◆ ACTIVITY
Find the lines in the listing below that have the word "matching" and give their count, nothing else.

◆ DATASET CONTENT

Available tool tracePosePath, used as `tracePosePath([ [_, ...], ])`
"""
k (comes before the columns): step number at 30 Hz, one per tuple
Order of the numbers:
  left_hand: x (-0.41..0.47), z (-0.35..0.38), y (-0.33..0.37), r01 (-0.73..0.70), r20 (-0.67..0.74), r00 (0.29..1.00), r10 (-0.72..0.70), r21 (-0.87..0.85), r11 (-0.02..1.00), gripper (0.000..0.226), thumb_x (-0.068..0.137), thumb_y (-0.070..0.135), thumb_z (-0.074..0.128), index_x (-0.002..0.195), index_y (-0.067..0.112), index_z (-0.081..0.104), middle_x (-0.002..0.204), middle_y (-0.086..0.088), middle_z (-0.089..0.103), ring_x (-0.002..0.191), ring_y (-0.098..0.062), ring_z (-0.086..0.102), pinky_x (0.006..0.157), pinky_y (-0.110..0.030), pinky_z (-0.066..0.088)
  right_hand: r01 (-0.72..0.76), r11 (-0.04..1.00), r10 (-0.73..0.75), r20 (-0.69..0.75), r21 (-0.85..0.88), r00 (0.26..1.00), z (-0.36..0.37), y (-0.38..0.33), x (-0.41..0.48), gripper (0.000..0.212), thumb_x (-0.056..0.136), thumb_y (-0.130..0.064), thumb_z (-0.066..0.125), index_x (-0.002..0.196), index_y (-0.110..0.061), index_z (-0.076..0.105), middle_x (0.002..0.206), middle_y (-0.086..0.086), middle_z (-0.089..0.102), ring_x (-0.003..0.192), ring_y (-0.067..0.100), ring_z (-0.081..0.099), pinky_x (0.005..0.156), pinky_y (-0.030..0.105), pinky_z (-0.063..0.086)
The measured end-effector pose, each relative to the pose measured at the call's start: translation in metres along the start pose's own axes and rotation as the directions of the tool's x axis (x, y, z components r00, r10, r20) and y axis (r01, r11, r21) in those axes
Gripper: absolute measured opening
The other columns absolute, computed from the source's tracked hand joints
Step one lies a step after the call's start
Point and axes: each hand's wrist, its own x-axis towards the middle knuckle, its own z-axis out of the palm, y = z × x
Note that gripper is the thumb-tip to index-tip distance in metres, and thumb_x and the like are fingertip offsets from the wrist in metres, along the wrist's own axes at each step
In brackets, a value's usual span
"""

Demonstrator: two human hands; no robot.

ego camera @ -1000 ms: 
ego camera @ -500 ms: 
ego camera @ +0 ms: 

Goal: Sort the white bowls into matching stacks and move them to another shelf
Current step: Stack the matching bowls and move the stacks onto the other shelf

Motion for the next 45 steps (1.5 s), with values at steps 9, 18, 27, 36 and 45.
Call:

◆ SOLUTION TO THE PROBLEM
2